Кровавые девы — страница 57 из 57

Во сне его обмякшее, разгладившееся лицо оставалось столь же загадочным, как и во время бодрствования. Золотой перстень с печатью он снял и положил на камень, возле головы, как будто предвидел их появление.

«Да, вот мы и здесь», – подумал Эшер.

В кармане его лежали два шприца, заправленных водным раствором азотнокислого серебра, а в руке он держал молоток и два заостренных колышка из боярышника, нашедшиеся в нижнем ящике рабочего стола Тайса.

«Вот этот час и настал… а что он однажды настанет, и мы, и Исидро понимали с самого начала».

С этими мыслями он искоса взглянул на Лидию. Лицо жены побледнело от усталости, а все ее чувства надежно скрывали линзы очков, поблескивавшие в свете лампы, точно глаза насекомого.
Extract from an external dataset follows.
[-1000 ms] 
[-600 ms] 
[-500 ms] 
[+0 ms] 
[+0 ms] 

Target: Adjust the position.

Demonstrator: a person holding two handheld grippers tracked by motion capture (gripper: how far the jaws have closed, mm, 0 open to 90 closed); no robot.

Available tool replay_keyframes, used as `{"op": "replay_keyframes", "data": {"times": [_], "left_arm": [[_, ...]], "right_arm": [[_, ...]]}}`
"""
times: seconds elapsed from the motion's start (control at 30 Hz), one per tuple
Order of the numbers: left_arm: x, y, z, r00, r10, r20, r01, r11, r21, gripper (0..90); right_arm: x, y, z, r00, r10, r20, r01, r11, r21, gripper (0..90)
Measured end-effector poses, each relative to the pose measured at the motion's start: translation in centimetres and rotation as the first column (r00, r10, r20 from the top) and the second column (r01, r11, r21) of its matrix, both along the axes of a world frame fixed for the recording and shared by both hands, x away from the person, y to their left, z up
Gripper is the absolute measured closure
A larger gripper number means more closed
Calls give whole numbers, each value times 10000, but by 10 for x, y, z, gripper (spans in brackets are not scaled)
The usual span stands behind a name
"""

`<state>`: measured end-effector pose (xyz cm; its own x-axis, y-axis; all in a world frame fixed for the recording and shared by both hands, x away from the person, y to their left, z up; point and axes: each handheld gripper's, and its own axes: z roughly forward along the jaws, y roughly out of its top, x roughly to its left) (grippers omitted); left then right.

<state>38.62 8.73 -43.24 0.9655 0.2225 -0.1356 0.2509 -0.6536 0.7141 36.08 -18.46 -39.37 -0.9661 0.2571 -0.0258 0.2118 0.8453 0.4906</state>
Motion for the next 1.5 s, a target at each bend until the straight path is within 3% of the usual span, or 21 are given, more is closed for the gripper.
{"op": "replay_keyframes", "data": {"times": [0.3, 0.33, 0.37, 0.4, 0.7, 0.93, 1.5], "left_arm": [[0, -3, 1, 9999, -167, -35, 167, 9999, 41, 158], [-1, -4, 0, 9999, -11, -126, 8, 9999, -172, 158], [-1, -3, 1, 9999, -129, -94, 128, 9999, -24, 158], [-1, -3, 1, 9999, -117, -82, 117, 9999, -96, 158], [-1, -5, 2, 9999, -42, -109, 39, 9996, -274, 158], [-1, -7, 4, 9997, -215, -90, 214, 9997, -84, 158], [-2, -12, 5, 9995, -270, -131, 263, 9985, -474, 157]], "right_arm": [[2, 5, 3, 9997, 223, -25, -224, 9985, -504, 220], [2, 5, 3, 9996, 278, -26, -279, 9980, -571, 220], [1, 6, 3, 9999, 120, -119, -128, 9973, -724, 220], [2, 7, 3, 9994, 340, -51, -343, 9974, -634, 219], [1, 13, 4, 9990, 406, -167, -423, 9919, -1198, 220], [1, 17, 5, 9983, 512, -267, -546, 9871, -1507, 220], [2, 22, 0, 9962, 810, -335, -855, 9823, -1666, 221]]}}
Однако Исидро спас ее от гибели. А вместе с ней – об этом Лидия уже рассказала – и дитя в ее утробе.

«Дитя Лидии. Мое дитя».

Как ни старался он, как ни гнал прочь надежду, безумную радость, овладевшую им и в прошлый, и в позапрошлый раз, из этого ничего не вышло. Очевидно, надежда – неотъемлемое свойство живых… а у Мертвых воистину есть для живых немало драгоценных даров.

«Вот только, проснувшись, он снова примется убивать».

Эшер оглядел безмятежное лицо спящего, прямые белесые ресницы, жуткие восковые шрамы, не замечаемые никем, когда вампир, бодрствуя, отводил людям глаза… Да, чтобы ускорить исцеление раны, чтобы вновь обрести ментальную силу, дающую власть над умами живых, чтобы обольщать их, вторгаясь в их сновидения, ему придется искать новую жертву.

Что нужно сделать, Эшер знал точно, будто дал клятву старику-профессору из Праги, однако – почувствовав себя крайне глупо еще до того, как эти слова сорвались с языка, – спросил:

– Как поступим?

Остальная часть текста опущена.